**Your goal**
Lines to return, exactly: from the line with "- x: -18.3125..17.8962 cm" to the line with "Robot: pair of" in the entries below, both included.

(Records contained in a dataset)

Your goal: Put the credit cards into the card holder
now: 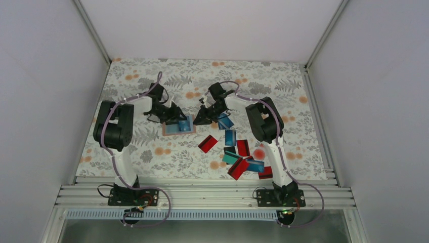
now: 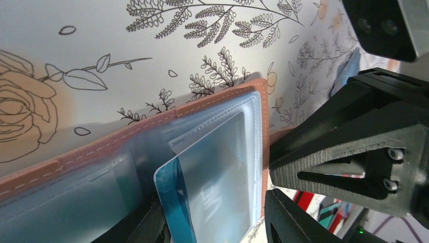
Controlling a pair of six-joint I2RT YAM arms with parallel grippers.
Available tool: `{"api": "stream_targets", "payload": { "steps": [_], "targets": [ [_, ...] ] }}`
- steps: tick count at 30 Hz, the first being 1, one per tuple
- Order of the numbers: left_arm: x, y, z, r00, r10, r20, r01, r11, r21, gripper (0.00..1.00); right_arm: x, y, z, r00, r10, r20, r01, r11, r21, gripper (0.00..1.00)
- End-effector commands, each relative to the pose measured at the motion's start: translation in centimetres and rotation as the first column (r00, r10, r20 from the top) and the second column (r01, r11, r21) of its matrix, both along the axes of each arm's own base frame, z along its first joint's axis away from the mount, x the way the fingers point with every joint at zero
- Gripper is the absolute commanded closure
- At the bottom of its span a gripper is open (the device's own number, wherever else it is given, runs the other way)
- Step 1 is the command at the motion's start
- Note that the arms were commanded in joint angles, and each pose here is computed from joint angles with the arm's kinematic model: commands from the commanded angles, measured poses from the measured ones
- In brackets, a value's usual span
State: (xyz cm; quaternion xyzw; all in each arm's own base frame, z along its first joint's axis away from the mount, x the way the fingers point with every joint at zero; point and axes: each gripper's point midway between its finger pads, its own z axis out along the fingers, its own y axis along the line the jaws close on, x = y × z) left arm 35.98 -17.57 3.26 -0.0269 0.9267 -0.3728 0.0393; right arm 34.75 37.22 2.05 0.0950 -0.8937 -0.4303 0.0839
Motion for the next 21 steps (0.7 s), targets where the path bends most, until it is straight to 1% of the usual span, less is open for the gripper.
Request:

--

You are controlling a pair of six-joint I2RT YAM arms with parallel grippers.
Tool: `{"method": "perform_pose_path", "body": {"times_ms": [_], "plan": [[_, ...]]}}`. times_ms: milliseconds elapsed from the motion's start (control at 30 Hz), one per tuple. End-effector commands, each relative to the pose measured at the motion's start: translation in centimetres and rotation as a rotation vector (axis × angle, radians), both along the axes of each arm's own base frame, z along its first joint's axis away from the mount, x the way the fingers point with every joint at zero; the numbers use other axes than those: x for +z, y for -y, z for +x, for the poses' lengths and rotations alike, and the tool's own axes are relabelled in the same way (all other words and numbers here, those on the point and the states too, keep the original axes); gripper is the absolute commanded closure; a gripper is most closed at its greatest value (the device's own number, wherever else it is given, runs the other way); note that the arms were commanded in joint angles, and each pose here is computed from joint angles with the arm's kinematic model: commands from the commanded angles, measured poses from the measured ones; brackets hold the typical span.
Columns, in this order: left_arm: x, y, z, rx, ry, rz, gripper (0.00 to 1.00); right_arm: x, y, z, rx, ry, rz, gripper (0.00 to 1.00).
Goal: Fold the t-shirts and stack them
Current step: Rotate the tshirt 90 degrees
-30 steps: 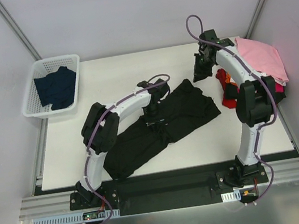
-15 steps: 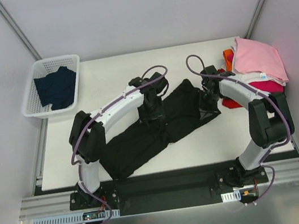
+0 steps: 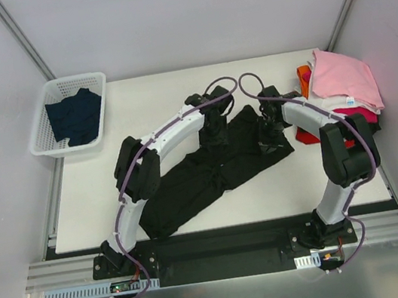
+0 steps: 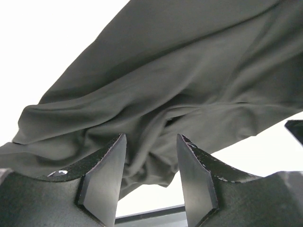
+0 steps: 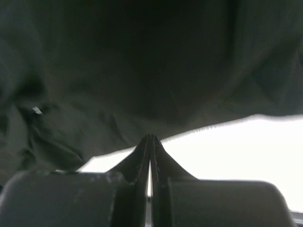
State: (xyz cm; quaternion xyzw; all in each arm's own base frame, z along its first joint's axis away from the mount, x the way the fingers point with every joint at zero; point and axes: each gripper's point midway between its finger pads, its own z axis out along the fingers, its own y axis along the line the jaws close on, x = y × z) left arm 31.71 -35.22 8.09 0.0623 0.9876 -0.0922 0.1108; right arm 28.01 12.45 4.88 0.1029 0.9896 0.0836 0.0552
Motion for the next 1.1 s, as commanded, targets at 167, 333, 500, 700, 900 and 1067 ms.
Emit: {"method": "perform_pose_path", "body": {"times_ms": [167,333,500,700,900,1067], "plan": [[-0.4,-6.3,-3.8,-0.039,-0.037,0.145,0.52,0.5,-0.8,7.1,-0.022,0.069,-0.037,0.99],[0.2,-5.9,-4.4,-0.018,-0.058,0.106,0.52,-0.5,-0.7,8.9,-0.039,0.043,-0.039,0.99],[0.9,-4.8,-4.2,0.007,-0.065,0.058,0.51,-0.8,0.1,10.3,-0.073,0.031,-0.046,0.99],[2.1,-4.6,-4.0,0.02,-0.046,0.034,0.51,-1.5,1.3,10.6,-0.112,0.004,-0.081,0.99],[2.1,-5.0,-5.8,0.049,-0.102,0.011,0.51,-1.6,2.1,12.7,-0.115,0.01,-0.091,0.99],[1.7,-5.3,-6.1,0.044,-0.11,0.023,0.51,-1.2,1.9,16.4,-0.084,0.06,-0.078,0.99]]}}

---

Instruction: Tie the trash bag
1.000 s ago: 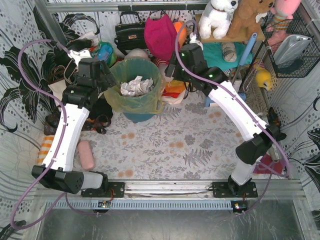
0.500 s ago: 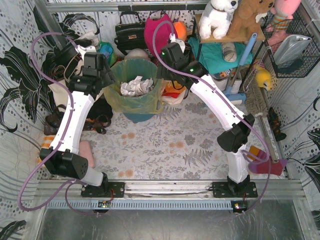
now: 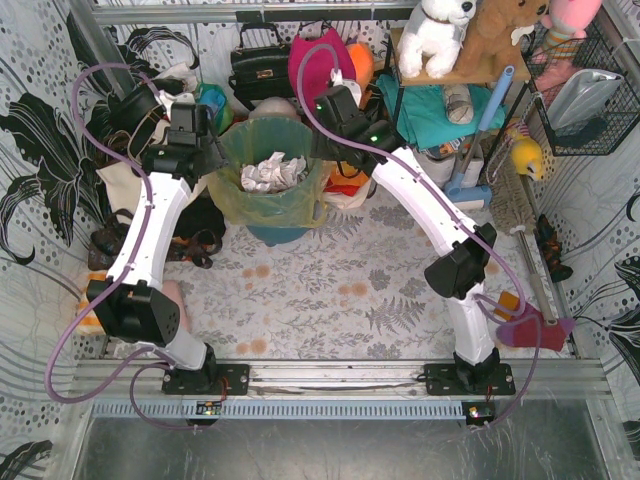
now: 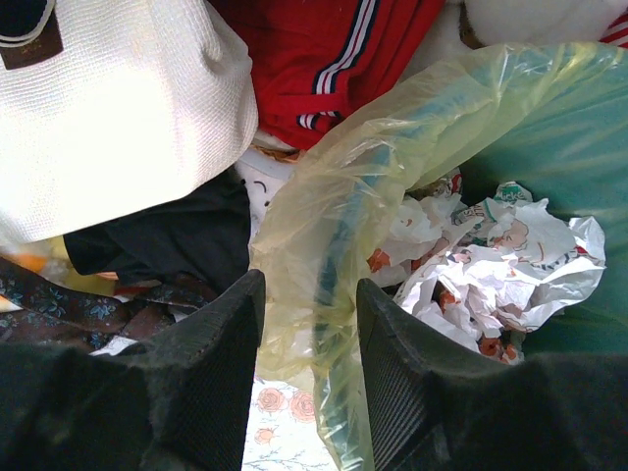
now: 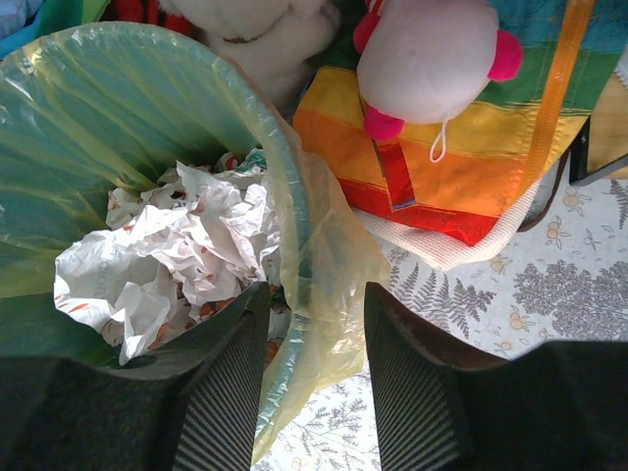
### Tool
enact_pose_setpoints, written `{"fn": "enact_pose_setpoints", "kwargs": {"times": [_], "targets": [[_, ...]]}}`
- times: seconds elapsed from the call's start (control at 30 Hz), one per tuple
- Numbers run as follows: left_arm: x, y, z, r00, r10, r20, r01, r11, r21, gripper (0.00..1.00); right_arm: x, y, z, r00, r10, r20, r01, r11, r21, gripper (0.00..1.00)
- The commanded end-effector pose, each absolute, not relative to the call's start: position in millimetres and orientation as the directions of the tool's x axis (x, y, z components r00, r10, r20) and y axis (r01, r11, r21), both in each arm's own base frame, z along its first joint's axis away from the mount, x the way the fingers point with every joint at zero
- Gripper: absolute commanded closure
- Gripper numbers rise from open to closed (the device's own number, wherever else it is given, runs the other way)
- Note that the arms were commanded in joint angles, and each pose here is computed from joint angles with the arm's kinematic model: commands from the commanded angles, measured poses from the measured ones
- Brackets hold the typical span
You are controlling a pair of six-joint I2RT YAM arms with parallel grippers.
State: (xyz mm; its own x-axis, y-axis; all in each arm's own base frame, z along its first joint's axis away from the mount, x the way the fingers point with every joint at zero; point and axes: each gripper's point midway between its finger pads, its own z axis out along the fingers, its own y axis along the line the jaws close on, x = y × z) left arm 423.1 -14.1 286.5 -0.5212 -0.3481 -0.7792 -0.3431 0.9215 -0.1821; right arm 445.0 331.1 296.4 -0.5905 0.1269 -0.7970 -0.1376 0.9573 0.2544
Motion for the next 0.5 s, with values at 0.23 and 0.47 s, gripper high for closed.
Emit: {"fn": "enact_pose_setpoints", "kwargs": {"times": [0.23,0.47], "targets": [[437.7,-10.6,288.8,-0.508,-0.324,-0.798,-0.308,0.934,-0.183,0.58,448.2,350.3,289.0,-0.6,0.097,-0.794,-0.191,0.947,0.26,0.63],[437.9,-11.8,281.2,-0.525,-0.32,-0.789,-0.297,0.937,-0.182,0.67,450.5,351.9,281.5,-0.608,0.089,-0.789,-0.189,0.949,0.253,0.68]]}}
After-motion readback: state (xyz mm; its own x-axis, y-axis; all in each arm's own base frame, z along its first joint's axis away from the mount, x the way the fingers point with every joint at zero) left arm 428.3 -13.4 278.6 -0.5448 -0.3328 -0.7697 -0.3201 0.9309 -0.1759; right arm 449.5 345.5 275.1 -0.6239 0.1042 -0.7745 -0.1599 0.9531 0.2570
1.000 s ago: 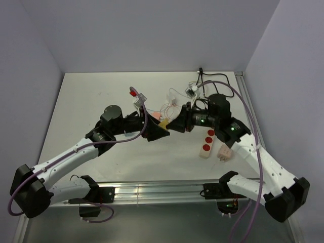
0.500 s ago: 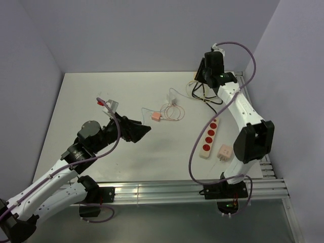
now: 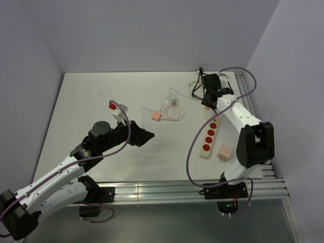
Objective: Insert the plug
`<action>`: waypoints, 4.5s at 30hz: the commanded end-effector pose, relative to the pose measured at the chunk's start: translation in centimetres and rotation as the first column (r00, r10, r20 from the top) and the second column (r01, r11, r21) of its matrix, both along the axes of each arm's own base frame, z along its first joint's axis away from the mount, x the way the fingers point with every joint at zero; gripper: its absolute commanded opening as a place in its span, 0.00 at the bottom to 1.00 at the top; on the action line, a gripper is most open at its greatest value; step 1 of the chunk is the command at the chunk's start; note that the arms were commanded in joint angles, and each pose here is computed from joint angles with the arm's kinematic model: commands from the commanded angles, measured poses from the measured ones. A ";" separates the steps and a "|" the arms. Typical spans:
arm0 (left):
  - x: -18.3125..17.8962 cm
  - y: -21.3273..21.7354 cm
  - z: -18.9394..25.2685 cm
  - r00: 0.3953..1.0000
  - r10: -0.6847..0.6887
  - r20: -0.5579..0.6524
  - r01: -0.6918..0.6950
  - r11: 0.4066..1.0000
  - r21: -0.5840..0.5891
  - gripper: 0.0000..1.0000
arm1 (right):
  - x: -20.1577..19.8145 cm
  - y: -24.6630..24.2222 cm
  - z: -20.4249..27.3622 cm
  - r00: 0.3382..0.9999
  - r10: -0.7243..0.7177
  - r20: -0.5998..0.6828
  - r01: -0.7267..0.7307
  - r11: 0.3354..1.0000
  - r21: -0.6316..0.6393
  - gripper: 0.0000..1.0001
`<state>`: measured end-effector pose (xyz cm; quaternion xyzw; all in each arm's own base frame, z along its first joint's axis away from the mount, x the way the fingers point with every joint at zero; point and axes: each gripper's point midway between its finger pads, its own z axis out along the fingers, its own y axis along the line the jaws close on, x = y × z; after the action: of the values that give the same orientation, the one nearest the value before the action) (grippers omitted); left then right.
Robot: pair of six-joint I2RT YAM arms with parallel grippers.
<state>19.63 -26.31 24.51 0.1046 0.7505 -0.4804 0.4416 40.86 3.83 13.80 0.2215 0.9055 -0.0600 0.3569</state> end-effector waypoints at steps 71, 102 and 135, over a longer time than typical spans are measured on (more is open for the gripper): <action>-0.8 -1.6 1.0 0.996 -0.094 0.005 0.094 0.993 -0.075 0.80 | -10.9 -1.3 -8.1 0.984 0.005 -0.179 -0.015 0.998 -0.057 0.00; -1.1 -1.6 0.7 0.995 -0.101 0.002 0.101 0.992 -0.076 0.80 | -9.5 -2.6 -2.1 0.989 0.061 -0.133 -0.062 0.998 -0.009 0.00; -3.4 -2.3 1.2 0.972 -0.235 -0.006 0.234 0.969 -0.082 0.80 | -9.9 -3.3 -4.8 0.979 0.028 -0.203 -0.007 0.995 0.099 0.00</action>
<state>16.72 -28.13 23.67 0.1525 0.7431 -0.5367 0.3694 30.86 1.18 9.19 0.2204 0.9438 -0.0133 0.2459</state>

**Exercise answer**
  - x: -18.3125..17.8962 cm
  - y: -21.3273..21.7354 cm
  - z: -18.9394..25.2685 cm
  - r00: 0.3953..1.0000
  - r10: -0.6847..0.6887
  - r20: -0.5579..0.6524
  - r01: -0.6918..0.6950
  - r11: 0.4066..1.0000
  - r21: -0.5840..0.5891
  - gripper: 0.0000..1.0000
arm1 (right):
  - x: -20.1577..19.8145 cm
  - y: -24.6630..24.2222 cm
  - z: -20.4249..27.3622 cm
  - r00: 0.3382..0.9999
  - r10: -0.7243..0.7177
  - r20: -0.5998..0.6828
  - r01: -0.7267..0.7307
  - r11: 0.3354..1.0000
  - r21: -0.6316..0.6393
  - gripper: 0.0000..1.0001
`<state>`: measured end-effector pose (xyz cm; quaternion xyzw; all in each arm's own base frame, z along its first joint's axis away from the mount, x the way the fingers point with every joint at zero; point and axes: each gripper's point midway between its finger pads, its own z axis out along the fingers, its own y axis along the line the jaws close on, x = y × z; after the action: of the values that give the same orientation, the one nearest the value before the action) (grippers omitted); left then right.
Robot: pair of six-joint I2RT YAM arms with parallel grippers.

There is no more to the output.